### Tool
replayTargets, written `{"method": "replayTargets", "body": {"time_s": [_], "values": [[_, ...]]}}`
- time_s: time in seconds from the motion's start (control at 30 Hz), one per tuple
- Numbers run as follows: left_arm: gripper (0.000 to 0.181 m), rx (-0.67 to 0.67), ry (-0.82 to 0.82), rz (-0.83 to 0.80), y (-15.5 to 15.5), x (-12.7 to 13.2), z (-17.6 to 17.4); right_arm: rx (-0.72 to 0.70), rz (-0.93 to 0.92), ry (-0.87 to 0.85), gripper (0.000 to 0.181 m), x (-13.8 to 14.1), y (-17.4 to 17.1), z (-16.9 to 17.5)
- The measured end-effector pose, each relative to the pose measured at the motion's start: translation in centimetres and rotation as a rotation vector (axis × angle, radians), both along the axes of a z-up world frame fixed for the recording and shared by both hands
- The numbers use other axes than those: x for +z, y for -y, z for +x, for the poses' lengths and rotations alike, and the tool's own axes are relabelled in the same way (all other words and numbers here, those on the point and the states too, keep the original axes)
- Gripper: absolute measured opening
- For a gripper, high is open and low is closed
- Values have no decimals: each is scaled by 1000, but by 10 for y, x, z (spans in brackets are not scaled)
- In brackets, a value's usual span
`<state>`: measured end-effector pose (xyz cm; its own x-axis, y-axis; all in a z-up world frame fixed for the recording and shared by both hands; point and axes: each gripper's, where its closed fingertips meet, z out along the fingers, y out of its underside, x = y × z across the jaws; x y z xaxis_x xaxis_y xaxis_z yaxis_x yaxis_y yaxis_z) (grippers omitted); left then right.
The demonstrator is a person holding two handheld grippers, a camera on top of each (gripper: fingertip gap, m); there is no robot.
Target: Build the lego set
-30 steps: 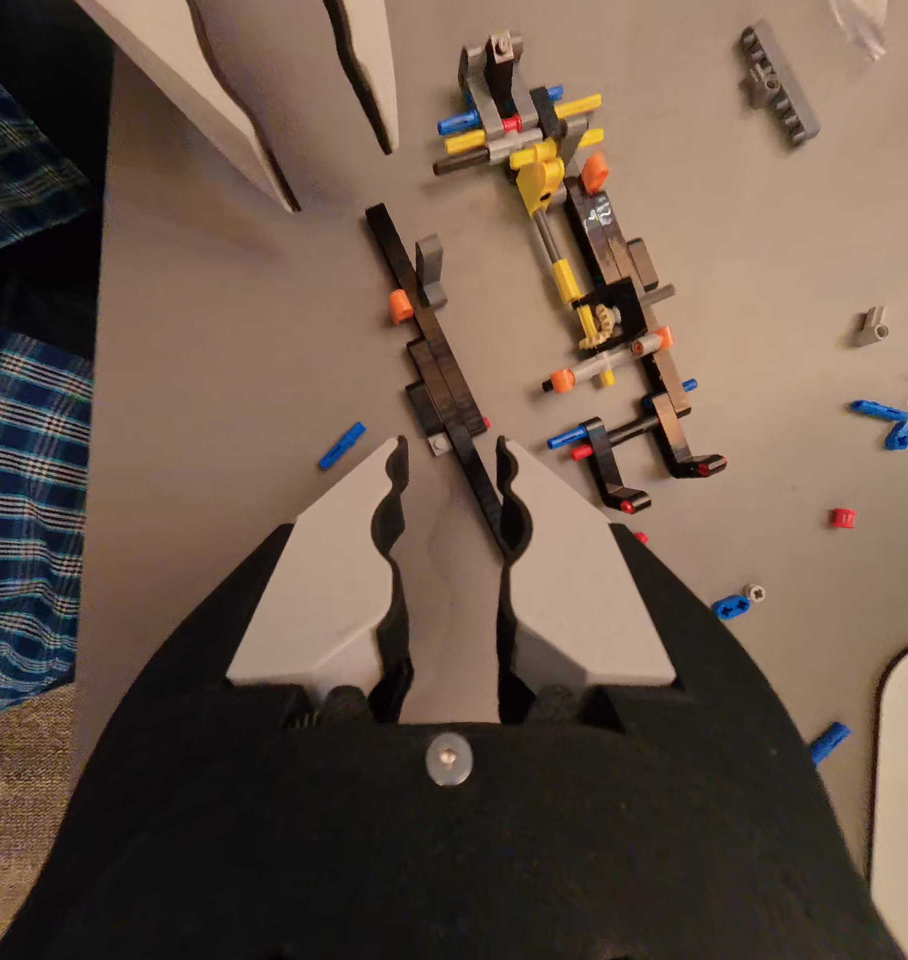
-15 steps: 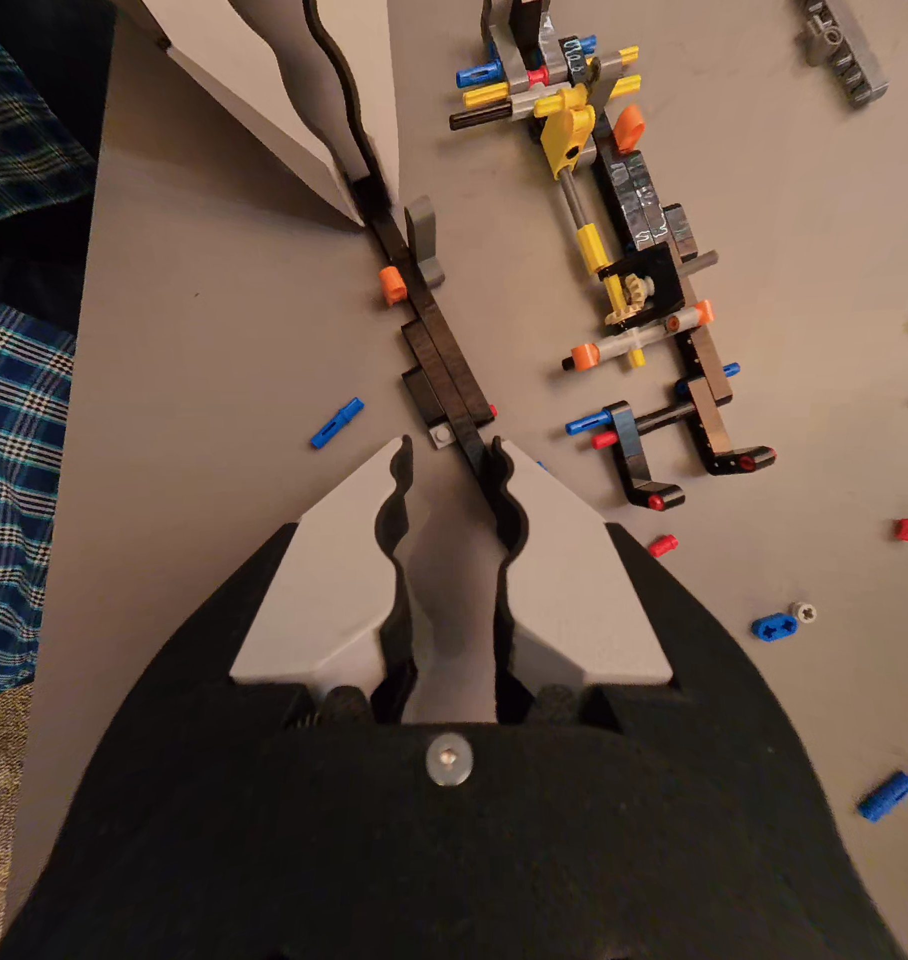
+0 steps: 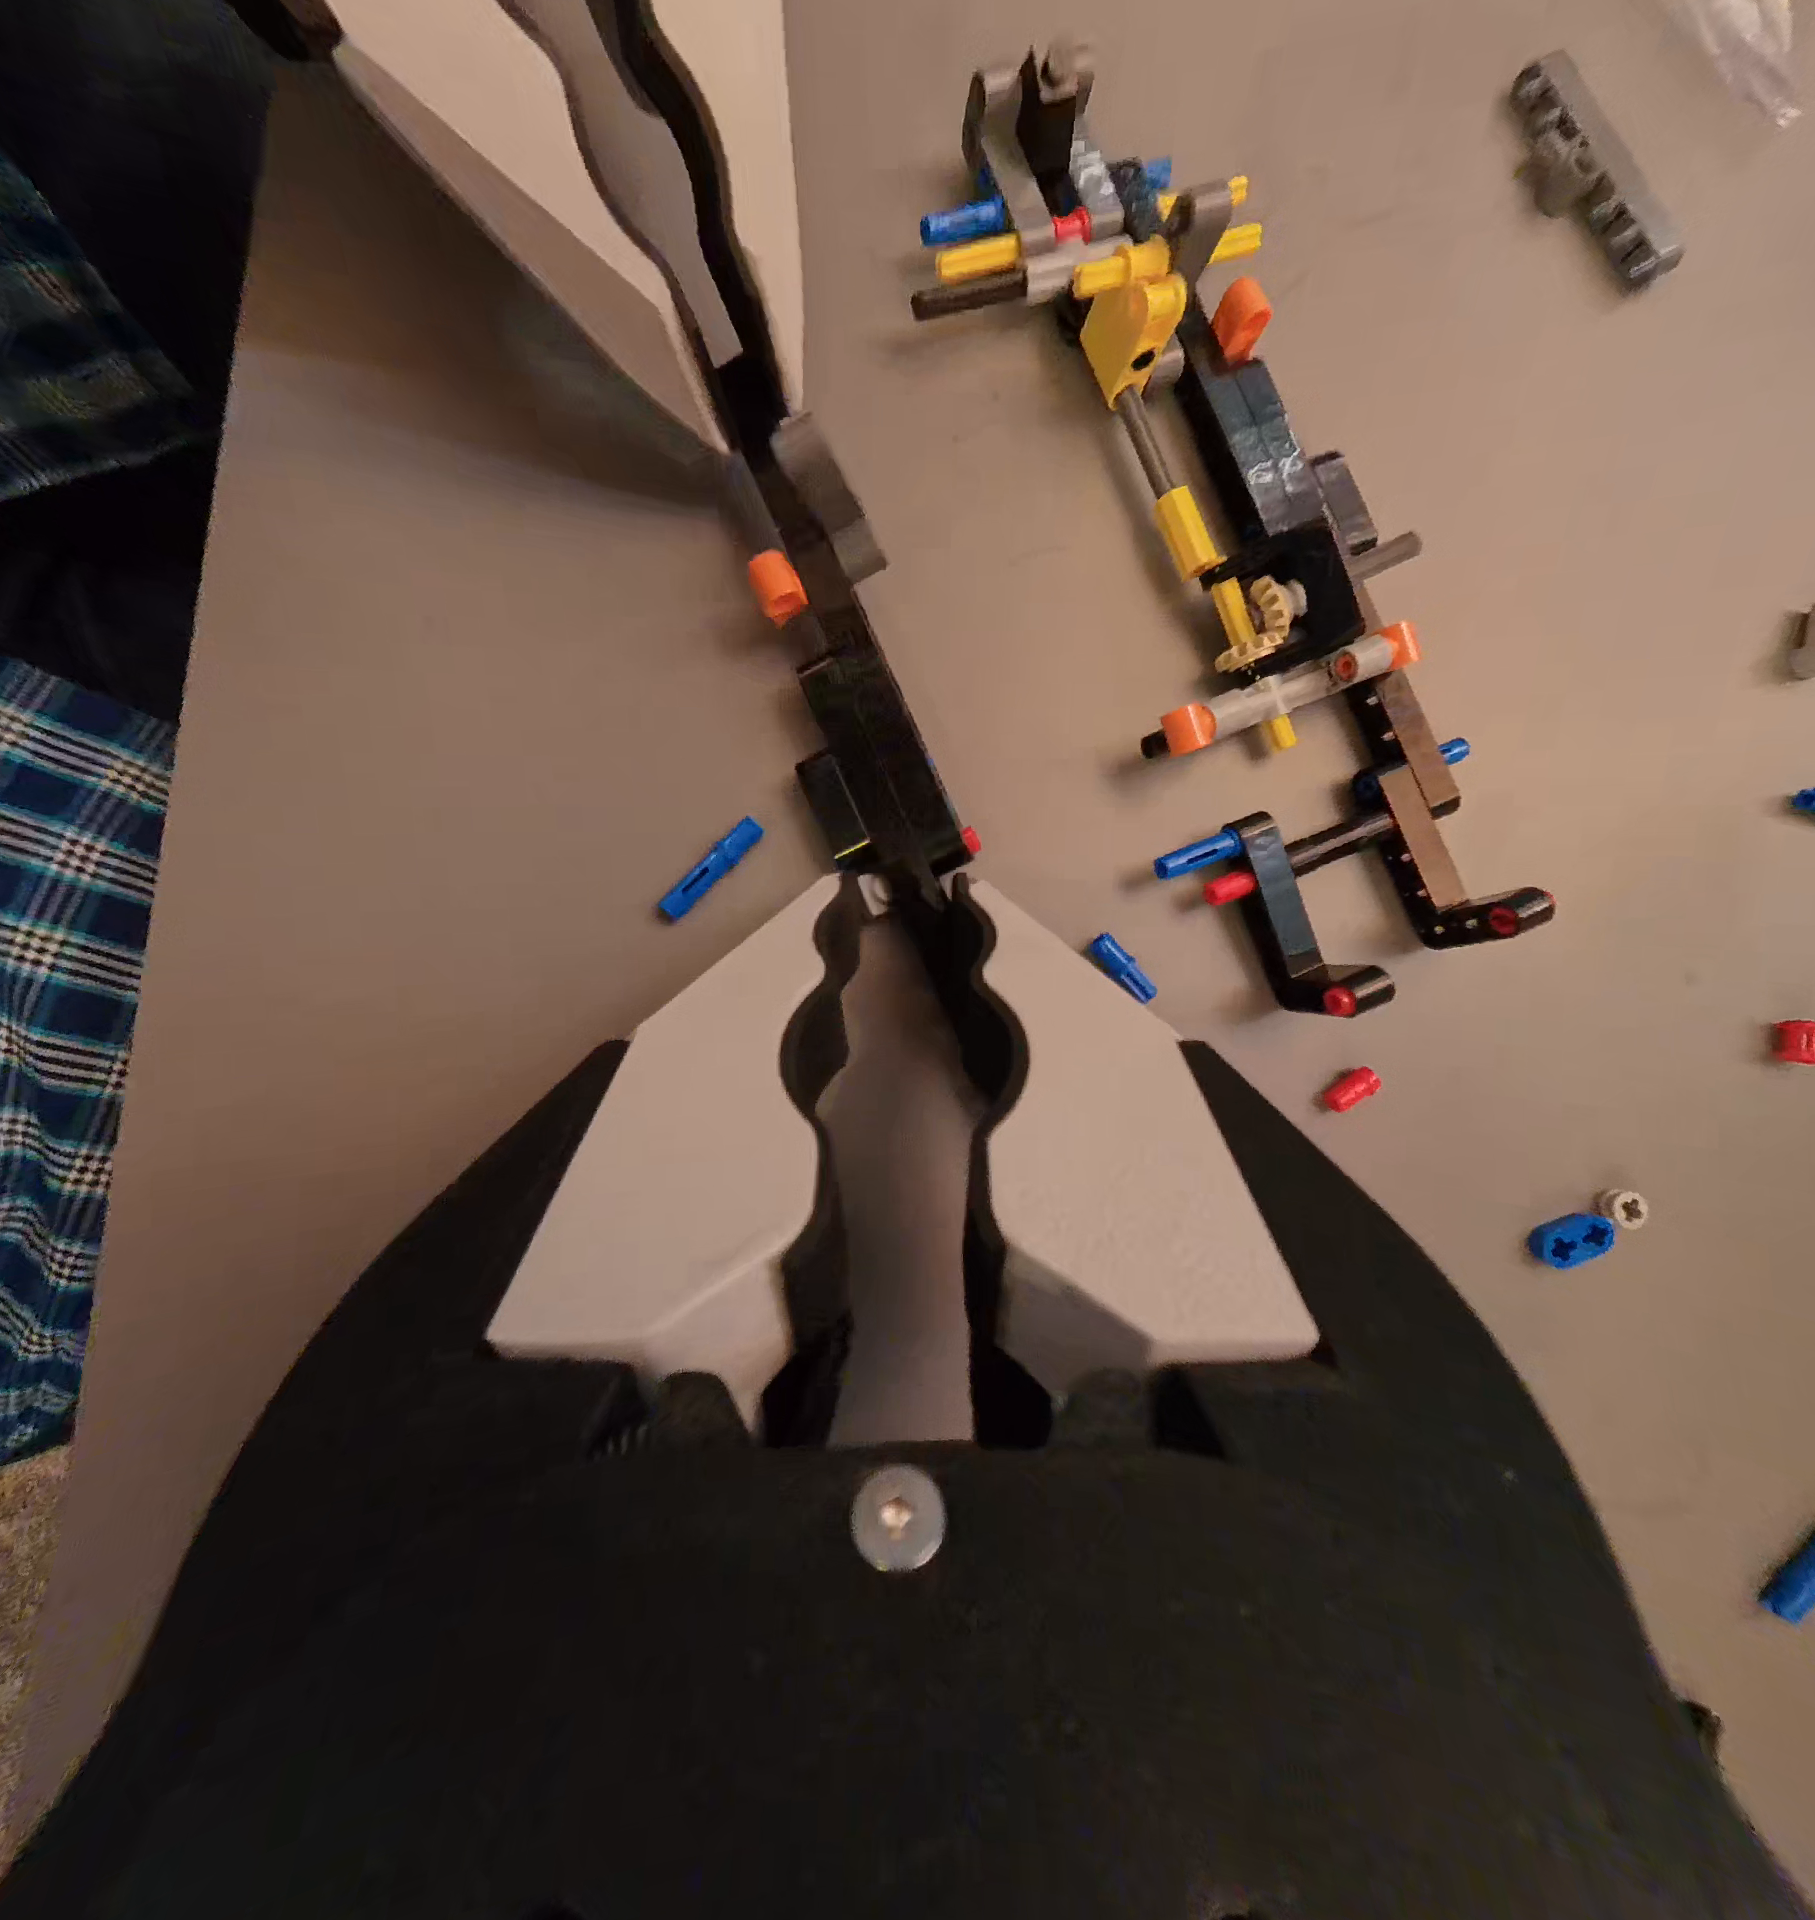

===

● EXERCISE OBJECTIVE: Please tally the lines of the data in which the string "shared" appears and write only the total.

● EXERCISE OUTPUT: 2